-------- Entries provided --------

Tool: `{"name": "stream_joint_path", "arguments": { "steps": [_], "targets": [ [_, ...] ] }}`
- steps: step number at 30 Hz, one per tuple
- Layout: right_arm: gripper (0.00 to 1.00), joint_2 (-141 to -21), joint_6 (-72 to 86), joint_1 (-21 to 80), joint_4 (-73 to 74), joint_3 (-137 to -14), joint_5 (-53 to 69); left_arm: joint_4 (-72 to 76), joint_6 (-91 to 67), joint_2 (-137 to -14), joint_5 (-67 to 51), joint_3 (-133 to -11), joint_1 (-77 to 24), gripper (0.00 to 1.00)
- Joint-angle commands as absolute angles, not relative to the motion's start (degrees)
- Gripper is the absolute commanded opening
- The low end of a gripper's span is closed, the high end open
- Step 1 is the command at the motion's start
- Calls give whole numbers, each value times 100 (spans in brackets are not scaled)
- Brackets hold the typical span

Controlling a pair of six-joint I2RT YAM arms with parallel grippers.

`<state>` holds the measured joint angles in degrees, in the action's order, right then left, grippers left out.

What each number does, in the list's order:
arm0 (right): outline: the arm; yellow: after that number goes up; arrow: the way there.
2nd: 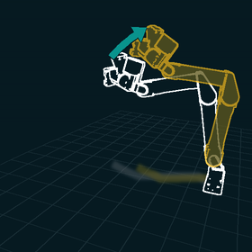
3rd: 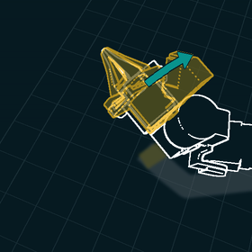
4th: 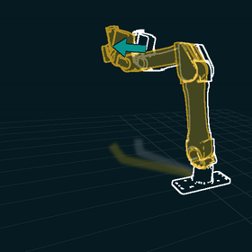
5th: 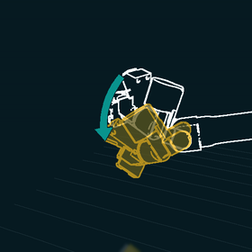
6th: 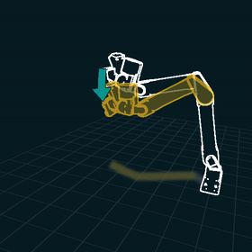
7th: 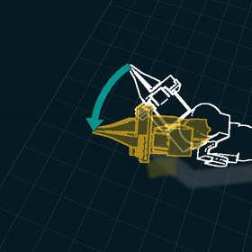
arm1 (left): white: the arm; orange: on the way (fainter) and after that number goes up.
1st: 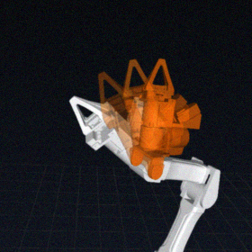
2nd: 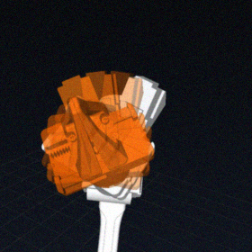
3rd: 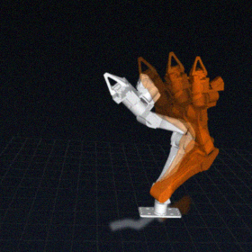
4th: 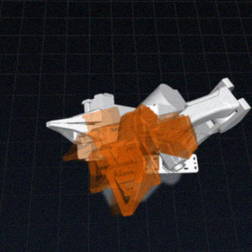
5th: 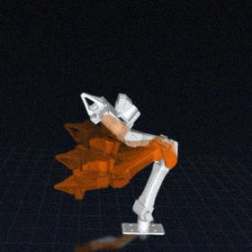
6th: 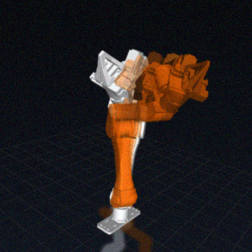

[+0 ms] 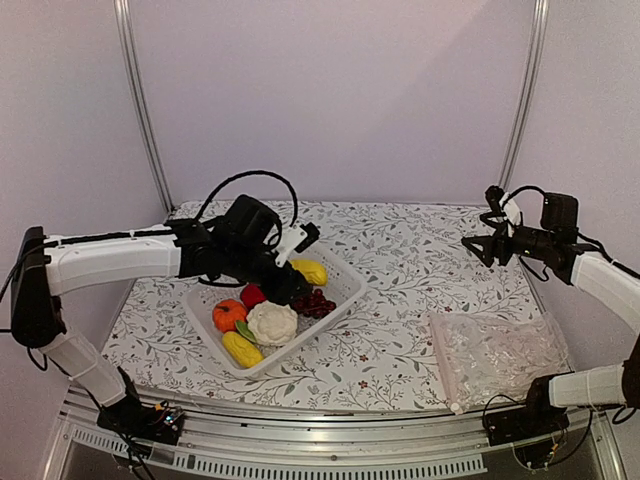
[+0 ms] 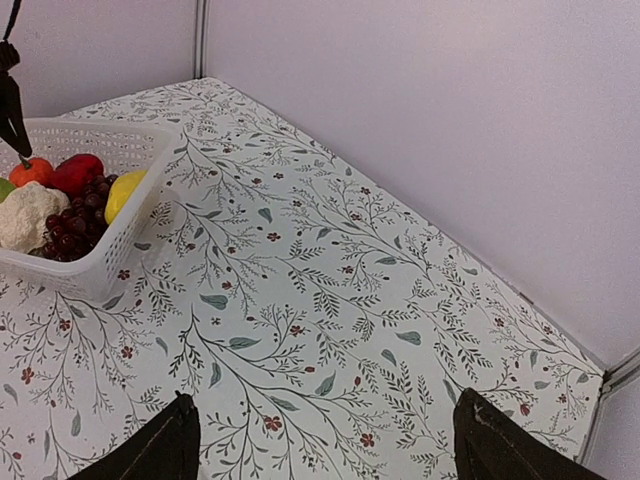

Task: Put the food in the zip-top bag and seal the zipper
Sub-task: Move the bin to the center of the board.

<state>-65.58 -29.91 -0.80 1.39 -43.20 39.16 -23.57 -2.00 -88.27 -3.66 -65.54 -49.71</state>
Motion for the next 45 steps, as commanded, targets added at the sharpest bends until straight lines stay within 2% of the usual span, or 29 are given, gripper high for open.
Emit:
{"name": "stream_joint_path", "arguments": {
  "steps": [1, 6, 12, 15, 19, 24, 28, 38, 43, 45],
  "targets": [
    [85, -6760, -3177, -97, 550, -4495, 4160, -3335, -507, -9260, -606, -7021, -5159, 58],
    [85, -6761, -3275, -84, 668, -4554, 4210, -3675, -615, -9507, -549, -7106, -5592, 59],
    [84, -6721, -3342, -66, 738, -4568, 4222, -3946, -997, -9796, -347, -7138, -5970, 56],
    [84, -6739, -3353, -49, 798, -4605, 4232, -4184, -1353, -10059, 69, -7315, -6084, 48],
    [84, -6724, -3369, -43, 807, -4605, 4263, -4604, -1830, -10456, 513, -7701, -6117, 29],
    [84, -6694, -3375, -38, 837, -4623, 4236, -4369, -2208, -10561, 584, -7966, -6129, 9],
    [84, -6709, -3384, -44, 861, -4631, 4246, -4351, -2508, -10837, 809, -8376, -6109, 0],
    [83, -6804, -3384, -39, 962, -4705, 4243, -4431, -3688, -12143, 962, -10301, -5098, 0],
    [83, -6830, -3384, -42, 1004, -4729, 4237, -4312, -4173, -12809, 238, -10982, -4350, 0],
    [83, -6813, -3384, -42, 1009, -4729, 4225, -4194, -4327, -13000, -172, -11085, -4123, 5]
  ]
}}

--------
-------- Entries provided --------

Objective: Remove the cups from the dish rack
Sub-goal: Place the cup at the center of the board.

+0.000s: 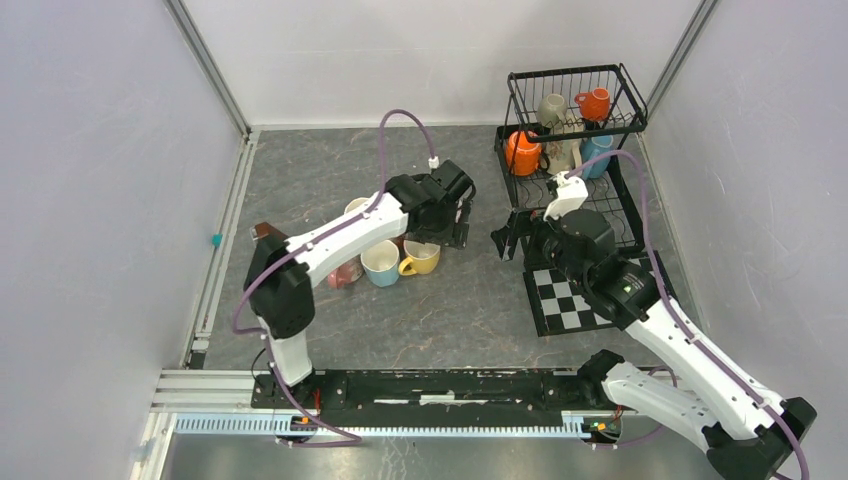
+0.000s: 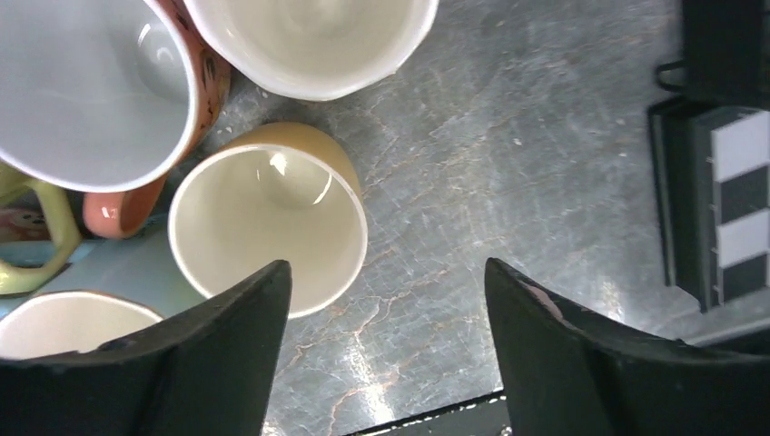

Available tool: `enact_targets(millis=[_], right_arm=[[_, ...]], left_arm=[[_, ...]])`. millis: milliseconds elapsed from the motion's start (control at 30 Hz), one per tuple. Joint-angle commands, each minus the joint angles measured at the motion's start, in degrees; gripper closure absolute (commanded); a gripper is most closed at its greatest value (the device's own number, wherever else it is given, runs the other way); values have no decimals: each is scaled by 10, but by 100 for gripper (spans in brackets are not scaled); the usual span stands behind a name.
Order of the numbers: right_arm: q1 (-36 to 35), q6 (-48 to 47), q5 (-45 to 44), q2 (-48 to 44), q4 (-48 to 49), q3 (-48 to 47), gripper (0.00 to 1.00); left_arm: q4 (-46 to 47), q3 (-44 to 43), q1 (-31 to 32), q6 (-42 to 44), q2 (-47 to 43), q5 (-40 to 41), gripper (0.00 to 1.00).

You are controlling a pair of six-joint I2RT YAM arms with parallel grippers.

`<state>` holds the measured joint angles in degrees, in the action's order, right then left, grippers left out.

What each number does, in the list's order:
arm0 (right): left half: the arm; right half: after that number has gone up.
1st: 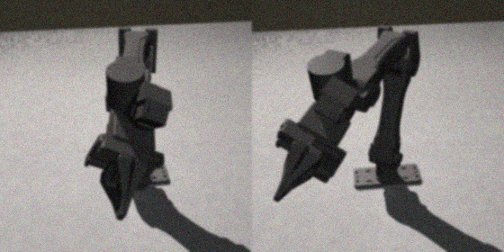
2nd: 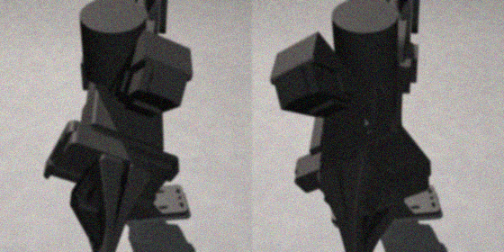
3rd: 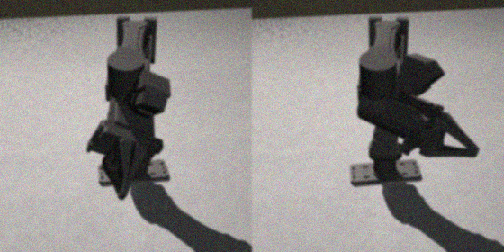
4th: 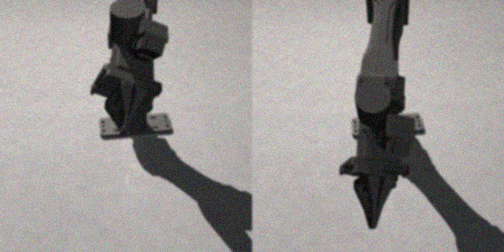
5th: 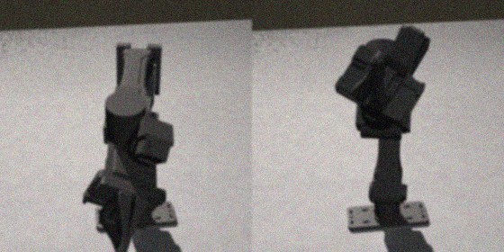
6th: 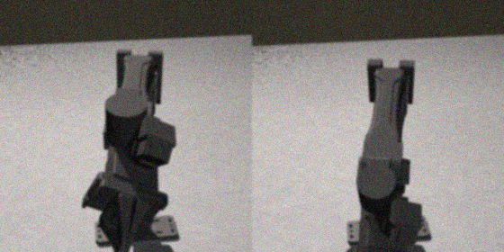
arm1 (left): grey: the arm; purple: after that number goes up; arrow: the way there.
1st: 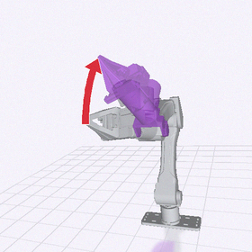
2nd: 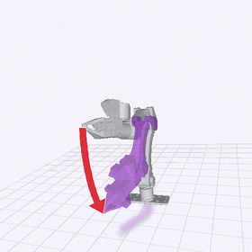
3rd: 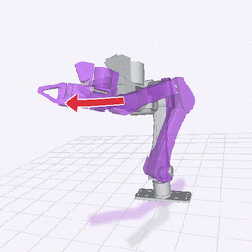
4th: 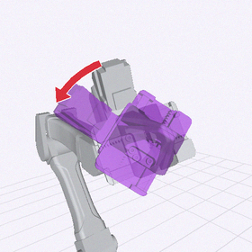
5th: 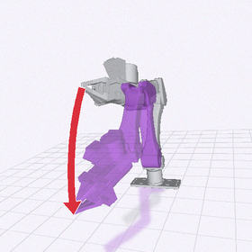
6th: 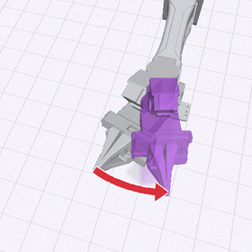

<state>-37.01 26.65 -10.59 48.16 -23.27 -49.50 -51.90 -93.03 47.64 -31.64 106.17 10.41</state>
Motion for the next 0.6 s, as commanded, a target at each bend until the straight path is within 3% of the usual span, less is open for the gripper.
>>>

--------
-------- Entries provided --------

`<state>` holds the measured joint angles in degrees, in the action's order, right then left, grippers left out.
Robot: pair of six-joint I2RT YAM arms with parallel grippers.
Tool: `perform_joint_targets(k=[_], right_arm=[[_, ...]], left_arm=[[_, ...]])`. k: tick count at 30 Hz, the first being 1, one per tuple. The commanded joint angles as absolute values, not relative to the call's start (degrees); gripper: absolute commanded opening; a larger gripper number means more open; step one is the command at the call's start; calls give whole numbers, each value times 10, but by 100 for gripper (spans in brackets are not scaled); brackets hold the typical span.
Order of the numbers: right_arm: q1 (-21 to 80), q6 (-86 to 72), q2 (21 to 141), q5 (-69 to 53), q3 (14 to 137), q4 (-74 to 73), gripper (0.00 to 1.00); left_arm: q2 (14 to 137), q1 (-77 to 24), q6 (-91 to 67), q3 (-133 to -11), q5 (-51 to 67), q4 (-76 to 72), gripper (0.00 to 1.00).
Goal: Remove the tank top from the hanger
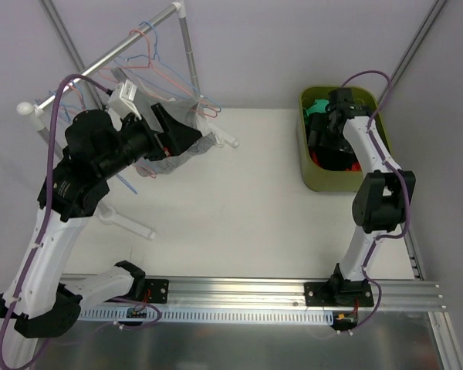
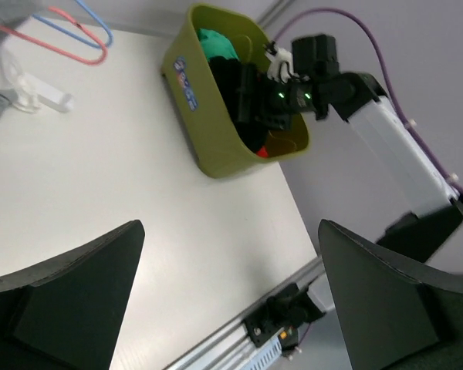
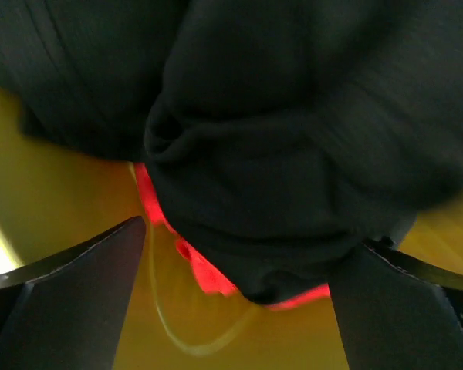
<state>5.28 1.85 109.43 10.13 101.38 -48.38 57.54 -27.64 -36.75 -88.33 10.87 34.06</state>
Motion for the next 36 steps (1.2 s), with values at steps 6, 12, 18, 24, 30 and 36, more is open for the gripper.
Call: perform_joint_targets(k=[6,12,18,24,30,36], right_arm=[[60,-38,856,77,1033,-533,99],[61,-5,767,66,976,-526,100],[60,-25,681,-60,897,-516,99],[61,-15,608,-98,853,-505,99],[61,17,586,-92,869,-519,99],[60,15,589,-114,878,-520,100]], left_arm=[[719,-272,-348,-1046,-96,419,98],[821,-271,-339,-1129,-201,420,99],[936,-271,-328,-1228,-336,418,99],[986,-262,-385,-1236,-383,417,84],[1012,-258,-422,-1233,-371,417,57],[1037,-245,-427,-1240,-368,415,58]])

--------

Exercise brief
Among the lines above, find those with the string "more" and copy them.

Solution to this exercise
Tool: `perform_joint_targets(k=[_], right_arm=[[_, ...]], left_arm=[[_, ...]])`. k: tick count at 30 Hz, the first being 1, one per tuple. The commanded joint angles as absolute values, not relative to the call's start (degrees); gripper: absolute commanded opening; a larger gripper number means more open; step one is the command at the call's start; calls give whole numbers, each value times 10, but by 100 for gripper (spans in brackets are not scaled); brackets hold the typical span.
Motion for the next 36 steps (1.2 s), with values at steps 6, 12, 18, 24, 30 and 36, more is open for the gripper.

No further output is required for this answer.